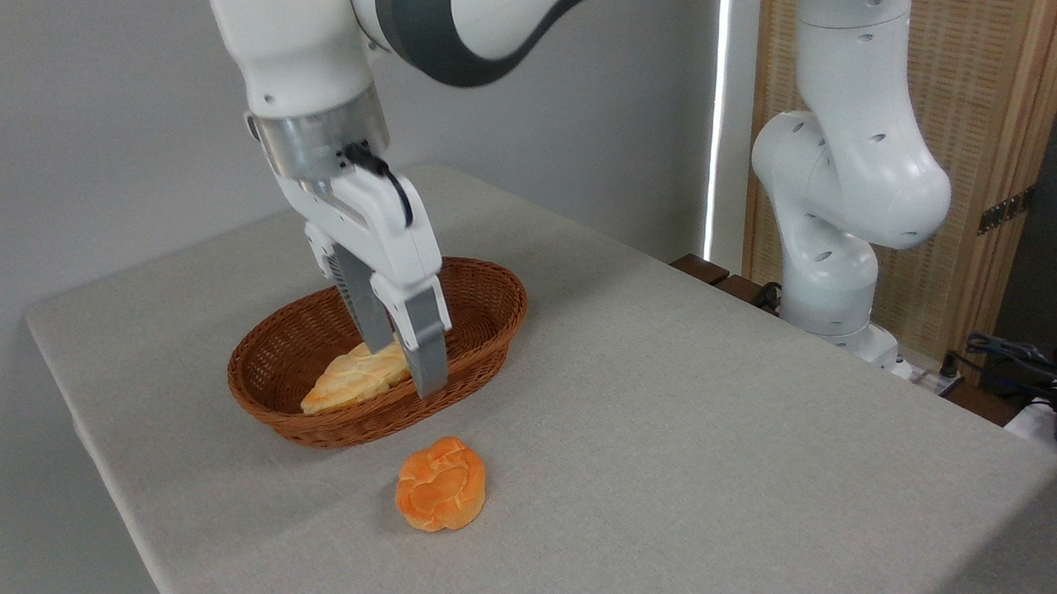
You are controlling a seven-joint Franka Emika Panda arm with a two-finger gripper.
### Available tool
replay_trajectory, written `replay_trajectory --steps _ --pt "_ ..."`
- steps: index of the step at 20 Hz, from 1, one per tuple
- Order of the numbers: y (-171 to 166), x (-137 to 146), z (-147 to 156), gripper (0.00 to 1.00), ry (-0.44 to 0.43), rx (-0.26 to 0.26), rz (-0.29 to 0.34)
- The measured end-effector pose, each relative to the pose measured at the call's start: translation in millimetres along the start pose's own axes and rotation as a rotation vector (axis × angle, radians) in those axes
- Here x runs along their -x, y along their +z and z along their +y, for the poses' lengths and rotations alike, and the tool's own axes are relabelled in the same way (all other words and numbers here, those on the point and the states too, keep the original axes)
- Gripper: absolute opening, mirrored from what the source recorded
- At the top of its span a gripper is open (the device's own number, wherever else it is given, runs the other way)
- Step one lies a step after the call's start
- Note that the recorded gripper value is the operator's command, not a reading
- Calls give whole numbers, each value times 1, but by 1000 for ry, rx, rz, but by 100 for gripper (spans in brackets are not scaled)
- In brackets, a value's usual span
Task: Put bread into the basket
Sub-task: 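Move the gripper out of the basket and lower it onto the orange bun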
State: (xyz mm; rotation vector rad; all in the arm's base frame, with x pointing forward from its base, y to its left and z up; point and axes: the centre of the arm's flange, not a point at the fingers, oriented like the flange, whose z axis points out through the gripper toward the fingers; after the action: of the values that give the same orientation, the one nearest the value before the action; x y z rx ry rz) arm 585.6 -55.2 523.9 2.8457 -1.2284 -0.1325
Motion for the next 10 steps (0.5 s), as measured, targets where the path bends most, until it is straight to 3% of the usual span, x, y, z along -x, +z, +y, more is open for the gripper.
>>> replay_trajectory --steps 4,10 --pt "32 6 -8 100 73 23 -24" --pt "71 -2 -27 100 75 -2 -9"
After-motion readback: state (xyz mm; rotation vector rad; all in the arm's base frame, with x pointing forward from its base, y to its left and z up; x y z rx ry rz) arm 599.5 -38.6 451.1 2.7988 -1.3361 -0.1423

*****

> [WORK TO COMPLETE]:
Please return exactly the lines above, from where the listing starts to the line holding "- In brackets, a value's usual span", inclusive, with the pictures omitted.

> [SOLUTION FOR THIS EXERCISE]:
You are controlling a seven-joint Franka Emika Panda arm with a two-finger gripper.
### Available tool
replay_trajectory, written `replay_trajectory --steps _ --pt "_ ..."`
- steps: index of the step at 20 Hz, from 1, one per tuple
- Order of the numbers: y (-171 to 166), x (-137 to 146), z (-147 to 156), gripper (0.00 to 1.00), ry (-0.44 to 0.43), rx (-0.26 to 0.26), rz (-0.29 to 0.34)
- The measured end-effector pose, each relative to the pose measured at the call's start: translation in millimetres along the start pose's own axes and rotation as a rotation vector (axis × angle, radians) in those axes
- Here x runs along their -x, y along their +z and z along their +y, for the poses' lengths and rotations alike, and the tool's own axes are relabelled in the same way (all other words and numbers here, those on the point and the states too, keep the original axes)
- Gripper: absolute opening, mirrored from what the source recorded
- At the top of its span a gripper is open (the device's own number, wherever else it is given, runs the other way)
- Step one lies a step after the call's start
- Note that the recorded gripper value is the operator's command, not a reading
- Calls give whole numbers, each value times 1, but by 1000 for ry, rx, rz, but by 100 for gripper (spans in brackets are not scaled)
- In brackets, a value's usual span

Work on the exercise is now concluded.